> _Exercise directions_
Here is the task for the records below: repeat exactly the lines from the one with "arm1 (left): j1" to the one with "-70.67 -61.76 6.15", both included, and nothing else.

** Records for this task follows **

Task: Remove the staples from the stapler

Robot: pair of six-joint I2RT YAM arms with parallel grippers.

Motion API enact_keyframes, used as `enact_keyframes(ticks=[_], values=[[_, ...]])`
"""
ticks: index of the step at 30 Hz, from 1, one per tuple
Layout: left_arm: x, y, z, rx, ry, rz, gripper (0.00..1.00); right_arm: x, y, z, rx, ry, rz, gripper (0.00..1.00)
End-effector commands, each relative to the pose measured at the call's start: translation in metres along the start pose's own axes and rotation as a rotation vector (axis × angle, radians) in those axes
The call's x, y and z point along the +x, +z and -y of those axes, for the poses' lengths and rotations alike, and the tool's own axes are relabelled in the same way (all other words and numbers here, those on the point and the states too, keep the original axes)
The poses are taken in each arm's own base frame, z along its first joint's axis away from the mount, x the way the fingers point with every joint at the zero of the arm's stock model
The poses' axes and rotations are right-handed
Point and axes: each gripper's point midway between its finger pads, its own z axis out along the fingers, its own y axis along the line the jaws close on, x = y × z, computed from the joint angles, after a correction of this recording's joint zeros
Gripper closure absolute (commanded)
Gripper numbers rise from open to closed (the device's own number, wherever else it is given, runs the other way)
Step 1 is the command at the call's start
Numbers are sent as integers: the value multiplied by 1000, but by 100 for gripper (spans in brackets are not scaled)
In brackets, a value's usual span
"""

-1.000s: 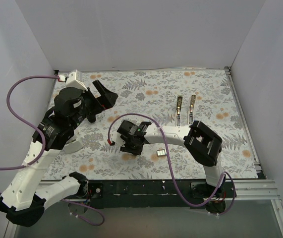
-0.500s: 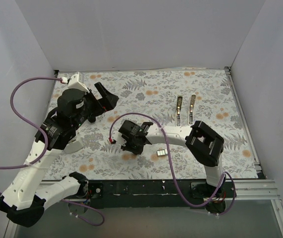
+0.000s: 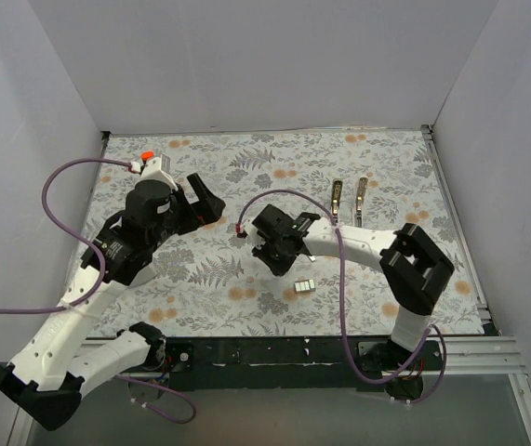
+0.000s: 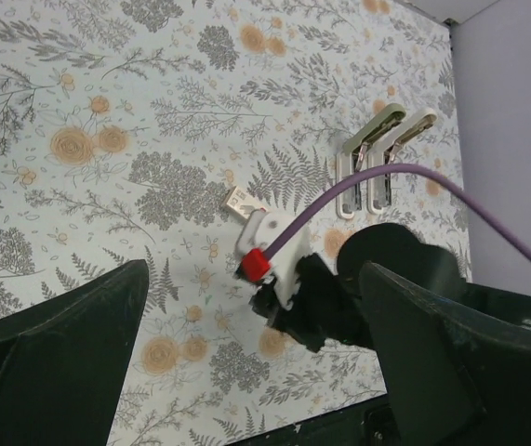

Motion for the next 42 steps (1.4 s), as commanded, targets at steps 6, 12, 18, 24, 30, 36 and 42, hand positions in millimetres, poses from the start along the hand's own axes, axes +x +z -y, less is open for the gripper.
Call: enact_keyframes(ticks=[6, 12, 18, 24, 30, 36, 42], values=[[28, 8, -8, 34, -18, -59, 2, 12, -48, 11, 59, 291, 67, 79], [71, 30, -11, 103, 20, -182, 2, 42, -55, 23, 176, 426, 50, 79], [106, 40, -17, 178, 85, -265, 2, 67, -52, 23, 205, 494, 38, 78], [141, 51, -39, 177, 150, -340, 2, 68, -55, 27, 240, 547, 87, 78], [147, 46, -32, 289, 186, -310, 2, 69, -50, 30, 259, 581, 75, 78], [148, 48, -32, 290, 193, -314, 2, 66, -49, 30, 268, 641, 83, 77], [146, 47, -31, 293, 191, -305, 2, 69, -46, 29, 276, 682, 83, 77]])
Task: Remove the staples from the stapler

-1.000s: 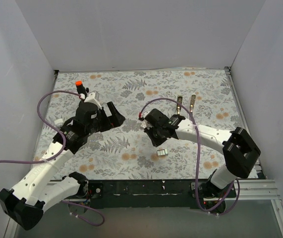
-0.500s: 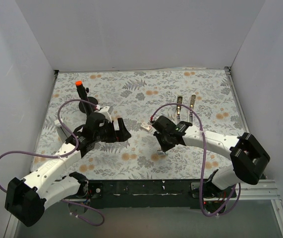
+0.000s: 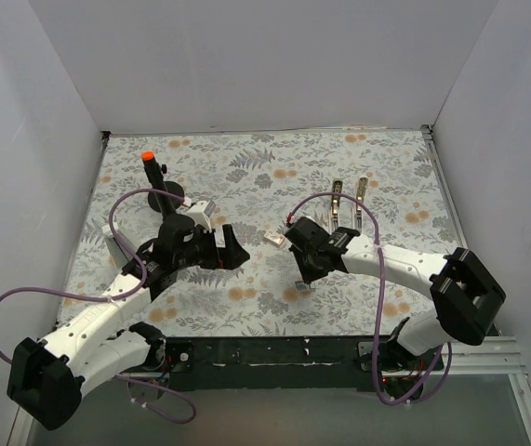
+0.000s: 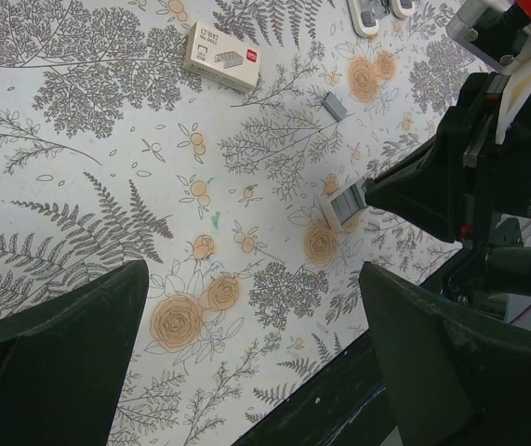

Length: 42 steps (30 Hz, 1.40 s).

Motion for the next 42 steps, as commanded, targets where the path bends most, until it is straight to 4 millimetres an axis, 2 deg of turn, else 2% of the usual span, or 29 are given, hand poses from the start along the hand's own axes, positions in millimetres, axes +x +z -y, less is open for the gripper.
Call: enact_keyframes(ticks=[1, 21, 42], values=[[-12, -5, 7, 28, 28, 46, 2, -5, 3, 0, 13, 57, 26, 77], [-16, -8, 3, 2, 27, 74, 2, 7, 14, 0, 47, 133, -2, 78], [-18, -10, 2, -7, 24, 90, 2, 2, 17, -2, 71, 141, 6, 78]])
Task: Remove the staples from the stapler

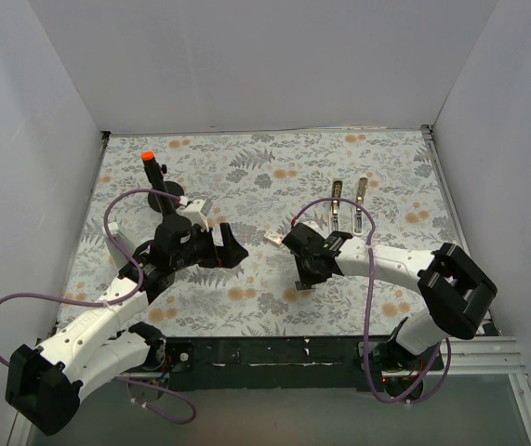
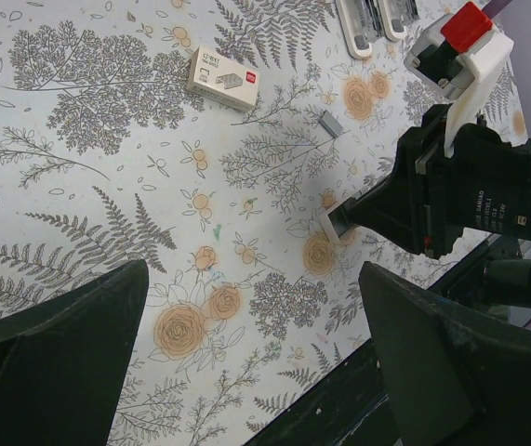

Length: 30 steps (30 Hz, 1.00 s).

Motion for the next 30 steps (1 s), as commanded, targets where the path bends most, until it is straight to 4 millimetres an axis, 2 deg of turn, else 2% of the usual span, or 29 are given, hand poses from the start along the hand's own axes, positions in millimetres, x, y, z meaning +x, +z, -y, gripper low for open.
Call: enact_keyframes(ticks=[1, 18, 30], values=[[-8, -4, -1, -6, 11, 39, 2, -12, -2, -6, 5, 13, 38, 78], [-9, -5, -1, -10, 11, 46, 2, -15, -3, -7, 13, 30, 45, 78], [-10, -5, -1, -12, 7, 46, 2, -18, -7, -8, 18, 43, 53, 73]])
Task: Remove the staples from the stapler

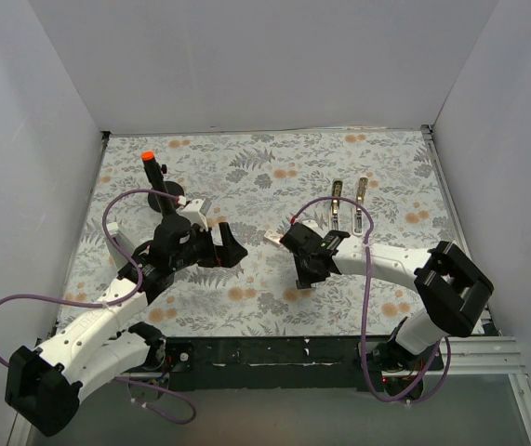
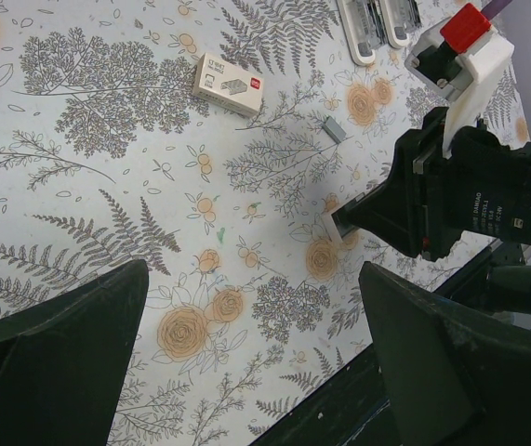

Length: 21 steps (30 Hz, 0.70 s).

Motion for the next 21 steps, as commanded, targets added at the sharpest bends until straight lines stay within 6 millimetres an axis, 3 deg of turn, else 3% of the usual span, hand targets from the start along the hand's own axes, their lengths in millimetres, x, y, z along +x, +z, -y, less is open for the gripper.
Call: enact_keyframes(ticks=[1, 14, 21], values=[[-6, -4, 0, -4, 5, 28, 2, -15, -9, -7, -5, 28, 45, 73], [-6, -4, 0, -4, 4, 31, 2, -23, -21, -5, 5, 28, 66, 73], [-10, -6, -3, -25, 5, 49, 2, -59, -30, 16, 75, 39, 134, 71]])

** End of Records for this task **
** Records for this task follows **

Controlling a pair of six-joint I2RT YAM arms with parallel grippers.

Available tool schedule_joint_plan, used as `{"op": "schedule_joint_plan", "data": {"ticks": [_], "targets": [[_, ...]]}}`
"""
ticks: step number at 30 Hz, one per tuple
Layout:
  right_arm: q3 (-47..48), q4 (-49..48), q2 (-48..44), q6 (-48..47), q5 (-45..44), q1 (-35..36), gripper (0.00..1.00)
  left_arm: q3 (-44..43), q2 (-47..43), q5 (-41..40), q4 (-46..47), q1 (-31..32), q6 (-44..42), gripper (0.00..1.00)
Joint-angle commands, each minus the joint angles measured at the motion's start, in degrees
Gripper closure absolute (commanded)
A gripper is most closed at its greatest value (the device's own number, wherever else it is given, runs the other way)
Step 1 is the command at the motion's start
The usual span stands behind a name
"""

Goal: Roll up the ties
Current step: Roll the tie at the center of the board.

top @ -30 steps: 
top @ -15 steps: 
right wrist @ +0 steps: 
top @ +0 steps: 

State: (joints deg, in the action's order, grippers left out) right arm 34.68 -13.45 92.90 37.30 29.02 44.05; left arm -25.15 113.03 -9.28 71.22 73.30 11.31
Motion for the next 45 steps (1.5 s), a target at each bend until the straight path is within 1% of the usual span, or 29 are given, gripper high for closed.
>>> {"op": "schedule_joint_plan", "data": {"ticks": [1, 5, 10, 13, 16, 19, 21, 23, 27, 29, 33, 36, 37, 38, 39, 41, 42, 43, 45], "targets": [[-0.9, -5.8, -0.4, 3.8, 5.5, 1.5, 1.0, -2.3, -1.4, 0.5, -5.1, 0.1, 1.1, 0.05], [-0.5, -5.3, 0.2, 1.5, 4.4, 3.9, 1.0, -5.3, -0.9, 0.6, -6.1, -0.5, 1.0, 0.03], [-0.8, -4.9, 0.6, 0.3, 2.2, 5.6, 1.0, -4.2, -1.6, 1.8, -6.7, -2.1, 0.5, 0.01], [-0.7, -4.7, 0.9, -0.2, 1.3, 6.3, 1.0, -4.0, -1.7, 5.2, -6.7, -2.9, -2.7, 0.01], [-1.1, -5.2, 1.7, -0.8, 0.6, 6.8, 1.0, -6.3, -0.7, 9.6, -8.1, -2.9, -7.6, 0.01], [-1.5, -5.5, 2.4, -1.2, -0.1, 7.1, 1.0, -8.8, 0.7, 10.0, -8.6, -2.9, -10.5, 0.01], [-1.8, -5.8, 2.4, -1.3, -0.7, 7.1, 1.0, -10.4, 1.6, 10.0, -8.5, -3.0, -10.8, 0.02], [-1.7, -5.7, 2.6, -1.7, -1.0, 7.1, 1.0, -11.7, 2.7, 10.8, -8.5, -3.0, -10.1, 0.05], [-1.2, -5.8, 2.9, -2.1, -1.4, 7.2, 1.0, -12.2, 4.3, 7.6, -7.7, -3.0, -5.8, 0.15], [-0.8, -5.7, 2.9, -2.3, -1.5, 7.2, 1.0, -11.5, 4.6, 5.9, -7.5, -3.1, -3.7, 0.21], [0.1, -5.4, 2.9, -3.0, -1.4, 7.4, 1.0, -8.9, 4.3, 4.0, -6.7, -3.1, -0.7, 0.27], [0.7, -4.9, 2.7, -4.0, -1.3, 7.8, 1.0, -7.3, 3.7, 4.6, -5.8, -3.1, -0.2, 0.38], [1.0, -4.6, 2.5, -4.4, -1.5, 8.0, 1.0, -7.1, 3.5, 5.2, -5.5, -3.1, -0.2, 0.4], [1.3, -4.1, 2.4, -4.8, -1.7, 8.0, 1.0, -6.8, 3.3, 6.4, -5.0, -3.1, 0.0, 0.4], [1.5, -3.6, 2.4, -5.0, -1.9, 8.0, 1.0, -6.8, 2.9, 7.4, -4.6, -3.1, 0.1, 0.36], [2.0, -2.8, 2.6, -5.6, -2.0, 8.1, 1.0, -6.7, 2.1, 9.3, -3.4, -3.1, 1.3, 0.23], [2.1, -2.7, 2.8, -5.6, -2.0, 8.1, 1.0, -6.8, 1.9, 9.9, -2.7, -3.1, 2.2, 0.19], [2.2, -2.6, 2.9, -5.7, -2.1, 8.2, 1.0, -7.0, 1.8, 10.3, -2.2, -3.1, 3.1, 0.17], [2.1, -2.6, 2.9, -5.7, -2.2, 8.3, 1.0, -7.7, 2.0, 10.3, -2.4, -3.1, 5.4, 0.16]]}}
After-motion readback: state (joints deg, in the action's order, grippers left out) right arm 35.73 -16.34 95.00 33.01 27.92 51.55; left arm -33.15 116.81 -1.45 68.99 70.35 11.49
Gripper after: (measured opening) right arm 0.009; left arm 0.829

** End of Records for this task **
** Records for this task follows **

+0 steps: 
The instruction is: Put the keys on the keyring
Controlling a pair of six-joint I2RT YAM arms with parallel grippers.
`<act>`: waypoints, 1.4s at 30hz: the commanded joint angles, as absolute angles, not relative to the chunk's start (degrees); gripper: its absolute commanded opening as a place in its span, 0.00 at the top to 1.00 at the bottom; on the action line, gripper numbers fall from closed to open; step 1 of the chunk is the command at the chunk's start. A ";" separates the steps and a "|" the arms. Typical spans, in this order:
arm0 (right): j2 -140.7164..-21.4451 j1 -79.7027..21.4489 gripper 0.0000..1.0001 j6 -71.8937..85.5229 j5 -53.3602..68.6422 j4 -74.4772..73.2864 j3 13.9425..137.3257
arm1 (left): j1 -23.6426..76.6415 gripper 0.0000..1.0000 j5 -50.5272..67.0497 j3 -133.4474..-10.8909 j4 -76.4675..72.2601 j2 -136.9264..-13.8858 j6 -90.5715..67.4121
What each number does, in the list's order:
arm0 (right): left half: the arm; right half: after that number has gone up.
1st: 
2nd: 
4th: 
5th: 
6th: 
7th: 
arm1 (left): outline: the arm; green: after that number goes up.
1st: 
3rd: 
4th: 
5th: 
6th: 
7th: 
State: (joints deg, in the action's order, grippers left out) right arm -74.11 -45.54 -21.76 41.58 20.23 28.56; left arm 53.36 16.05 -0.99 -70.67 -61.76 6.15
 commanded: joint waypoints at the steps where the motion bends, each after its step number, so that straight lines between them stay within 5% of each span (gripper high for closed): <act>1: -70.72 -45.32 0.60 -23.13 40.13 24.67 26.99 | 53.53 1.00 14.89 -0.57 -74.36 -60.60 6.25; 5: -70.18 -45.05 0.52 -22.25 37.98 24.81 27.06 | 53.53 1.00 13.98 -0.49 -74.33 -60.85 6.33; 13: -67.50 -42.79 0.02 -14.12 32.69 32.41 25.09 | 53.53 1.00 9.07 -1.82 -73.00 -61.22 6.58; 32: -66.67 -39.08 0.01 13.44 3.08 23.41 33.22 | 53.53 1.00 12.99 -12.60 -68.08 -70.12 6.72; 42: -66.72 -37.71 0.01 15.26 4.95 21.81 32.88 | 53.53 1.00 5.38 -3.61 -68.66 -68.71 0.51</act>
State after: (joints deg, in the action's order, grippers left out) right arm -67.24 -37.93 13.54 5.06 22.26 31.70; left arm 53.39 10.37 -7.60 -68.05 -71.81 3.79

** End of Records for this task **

> _Answer space_
arm1 (left): j1 -23.6426..76.6415 gripper 0.0000..1.0000 j5 -50.5272..67.0497 j3 -133.4474..-10.8909 j4 -76.4675..72.2601 j2 -136.9264..-13.8858 j6 -90.5715..67.4121
What each number does, in the list's order:
arm0 (right): left half: the arm; right half: after that number has gone up.
1st: 
2nd: 
4th: 
5th: 
6th: 
7th: 
arm1 (left): outline: the arm; green: after that number goes up.
1st: 
3rd: 
4th: 
5th: 
6th: 
7th: 
State: (joints deg, in the action's order, grippers left out) right arm -74.11 -45.54 -21.76 41.58 20.23 28.56; left arm 53.36 16.05 -0.99 -70.67 -61.76 6.15

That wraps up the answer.